Upcoming graduates say the difference between finding a college-level job and being underemployed depends more now than ever on one’s college major.

“For every finance-related job to which I applied, the first question in interviews was always, ‘Why didn’t you study finance in school?’—even though economics is closely related to finance,” says Matthew Infante, an economics major and soon to-be graduate at Boston College. “One’s major matters a lot.”

Mohanty, 22, agrees with Infante, who received a job offer in November working in finance (he declined to say where).

“I think [finding a job] is a lot harder if you have another major besides business or engineering,” Mohanty, who also accepted his job offer in November, says.
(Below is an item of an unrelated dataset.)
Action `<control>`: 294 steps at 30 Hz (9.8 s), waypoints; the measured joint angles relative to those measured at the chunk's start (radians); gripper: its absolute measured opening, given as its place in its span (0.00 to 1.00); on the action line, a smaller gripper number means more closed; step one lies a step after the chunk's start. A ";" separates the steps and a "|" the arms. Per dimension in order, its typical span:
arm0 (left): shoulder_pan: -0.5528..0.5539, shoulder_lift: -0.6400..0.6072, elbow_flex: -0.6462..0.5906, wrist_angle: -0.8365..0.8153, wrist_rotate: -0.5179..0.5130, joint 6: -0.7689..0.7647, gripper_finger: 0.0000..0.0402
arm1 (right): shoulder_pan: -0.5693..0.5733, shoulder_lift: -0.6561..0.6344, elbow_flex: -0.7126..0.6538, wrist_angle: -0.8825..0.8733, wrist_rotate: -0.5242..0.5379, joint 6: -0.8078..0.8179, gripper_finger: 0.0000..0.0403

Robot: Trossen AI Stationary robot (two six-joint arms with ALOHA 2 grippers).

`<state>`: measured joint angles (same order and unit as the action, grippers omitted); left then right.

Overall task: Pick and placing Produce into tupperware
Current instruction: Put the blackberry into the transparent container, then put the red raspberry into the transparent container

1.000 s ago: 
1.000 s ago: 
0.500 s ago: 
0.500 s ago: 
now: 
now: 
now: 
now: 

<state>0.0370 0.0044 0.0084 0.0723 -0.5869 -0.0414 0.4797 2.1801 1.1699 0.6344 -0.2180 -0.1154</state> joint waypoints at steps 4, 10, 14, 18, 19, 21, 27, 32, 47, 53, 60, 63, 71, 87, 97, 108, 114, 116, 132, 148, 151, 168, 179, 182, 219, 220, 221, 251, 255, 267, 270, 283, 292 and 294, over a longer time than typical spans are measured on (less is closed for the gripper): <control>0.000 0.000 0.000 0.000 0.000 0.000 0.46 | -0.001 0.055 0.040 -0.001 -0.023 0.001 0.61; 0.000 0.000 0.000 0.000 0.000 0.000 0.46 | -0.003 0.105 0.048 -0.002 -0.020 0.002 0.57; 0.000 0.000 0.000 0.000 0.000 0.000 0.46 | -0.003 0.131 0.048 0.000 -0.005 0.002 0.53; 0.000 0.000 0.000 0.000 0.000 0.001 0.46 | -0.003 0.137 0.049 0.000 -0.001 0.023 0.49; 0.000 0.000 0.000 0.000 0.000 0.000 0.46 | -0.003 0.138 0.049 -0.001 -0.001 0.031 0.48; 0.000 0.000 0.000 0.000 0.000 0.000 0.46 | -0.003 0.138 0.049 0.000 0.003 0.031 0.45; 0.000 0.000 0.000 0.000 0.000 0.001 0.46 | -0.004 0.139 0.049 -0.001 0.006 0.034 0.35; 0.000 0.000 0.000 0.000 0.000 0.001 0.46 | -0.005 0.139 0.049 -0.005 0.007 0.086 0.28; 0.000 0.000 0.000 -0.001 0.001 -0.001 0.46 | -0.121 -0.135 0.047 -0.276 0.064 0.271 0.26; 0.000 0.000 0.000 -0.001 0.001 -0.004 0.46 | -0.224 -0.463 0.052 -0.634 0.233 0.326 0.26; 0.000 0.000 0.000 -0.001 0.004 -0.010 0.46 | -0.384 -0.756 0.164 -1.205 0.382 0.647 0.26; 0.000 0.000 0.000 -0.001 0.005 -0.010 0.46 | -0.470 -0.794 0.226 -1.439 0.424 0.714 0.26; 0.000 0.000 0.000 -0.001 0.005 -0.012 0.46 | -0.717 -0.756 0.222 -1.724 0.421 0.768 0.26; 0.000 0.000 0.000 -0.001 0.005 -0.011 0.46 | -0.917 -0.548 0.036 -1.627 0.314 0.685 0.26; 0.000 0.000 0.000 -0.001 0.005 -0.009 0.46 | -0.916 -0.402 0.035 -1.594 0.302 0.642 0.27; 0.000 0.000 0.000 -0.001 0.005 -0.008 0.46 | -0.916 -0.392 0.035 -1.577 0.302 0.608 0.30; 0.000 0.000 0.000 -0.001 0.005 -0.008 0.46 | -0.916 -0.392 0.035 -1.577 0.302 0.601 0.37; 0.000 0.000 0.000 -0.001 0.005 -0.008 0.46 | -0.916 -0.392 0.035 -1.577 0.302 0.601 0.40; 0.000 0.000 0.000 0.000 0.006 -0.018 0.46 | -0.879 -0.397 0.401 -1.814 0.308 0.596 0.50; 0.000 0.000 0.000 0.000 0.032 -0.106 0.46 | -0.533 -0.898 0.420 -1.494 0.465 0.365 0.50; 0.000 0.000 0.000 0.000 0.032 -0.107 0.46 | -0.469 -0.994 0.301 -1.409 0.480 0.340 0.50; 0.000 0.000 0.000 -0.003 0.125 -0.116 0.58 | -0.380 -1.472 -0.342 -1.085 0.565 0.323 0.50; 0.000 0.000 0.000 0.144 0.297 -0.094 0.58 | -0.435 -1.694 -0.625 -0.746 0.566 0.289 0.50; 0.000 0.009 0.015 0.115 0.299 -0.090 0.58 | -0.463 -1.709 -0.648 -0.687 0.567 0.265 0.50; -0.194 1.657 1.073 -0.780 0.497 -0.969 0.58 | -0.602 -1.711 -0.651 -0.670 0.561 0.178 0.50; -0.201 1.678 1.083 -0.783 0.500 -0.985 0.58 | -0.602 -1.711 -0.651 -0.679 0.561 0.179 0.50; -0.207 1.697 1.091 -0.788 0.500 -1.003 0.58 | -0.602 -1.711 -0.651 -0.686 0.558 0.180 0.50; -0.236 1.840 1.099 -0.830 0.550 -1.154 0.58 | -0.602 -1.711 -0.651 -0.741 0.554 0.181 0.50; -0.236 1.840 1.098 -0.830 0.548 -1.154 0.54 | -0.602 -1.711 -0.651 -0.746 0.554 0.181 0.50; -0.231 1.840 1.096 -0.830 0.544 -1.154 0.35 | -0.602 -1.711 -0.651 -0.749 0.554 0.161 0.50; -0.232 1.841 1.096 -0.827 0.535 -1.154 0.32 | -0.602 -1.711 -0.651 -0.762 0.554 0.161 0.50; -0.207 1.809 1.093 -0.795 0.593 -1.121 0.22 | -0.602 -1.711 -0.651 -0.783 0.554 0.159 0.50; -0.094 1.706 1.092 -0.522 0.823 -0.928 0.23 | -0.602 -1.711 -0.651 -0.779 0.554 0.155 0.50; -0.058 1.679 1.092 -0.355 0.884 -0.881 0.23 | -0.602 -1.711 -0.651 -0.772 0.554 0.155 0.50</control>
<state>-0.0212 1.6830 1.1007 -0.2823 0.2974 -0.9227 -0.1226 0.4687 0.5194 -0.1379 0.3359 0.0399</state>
There were 13 million more college graduates in 2010 than there were degree-requiring jobs. according to the Center for College Affordability. One in every hundred taxi drivers was a college graduate in 1970. Today, on average, 15 drivers have a degree.

Between 2010 and 2020, Richard Vedder, the author of the report, and his colleagues estimate a 31 percent boost in the number of college graduates, from 61 million to 80 million. Vedder reports that the increased number of college-level jobs will only rise about 15 percent in the same time.

“Maybe one in three will get a job that’s kind of cool, and two out of three will find themselves underemployed,” says Vedder, the Center’s director. “A few will find themselves downright unemployed.”

The laborforce particpation rate declined signficantly in April. That’s considered a bad indicator, except that it may suggest Baby Boomers—many who delayed retirement—are finally leaving the workforce, says economist Justin Wolfers, a fellow at the Brookings Institute. A generation of post-recession graduates could find the college-level jobs some have waited years to find.

“Over a run of months or even a run of years, labor force participation is declining,” says Wolfers. “The deeper question there is whether it’s declining due to demographic change—changes like the Baby Boomer finally getting around to retiring.”

Accompanied by a slowly improving economy, a generational turnover of jobs may hint at the optimism this year’s graduates have.

Katie Zubrow, another senior at Delaware, applied for about fifteen jobs. She had two interviews, and she’s still looking for a job. But she’s not sweating it. She returned from spring break and decided that if her interviews didn’t work out, she would enjoy the summer and resume her job search in August.

“I was like, ‘Okay I don’t have one [job] yet, I have a few interviews lined up, but I can wait a little. I just really want to relish my last month here,” says Zubrow, 22.

Zubrow, a communications major, will graduate with Mohanty at the end of the month and says her peers are not as concerned about finding full-time work right after graduation as last year’s class was.

Mohanty knows other non-business-or-engineering majors who, like Zubrow, are taking time off, working a summer job and

“There have been things in the news that say the economy is getting better, and I think people are pretty confident—they have internships, they have other experience, they can rely on that,” says Mohanty. “They’re confident, and they’re just waiting for the right opportunity to come up.”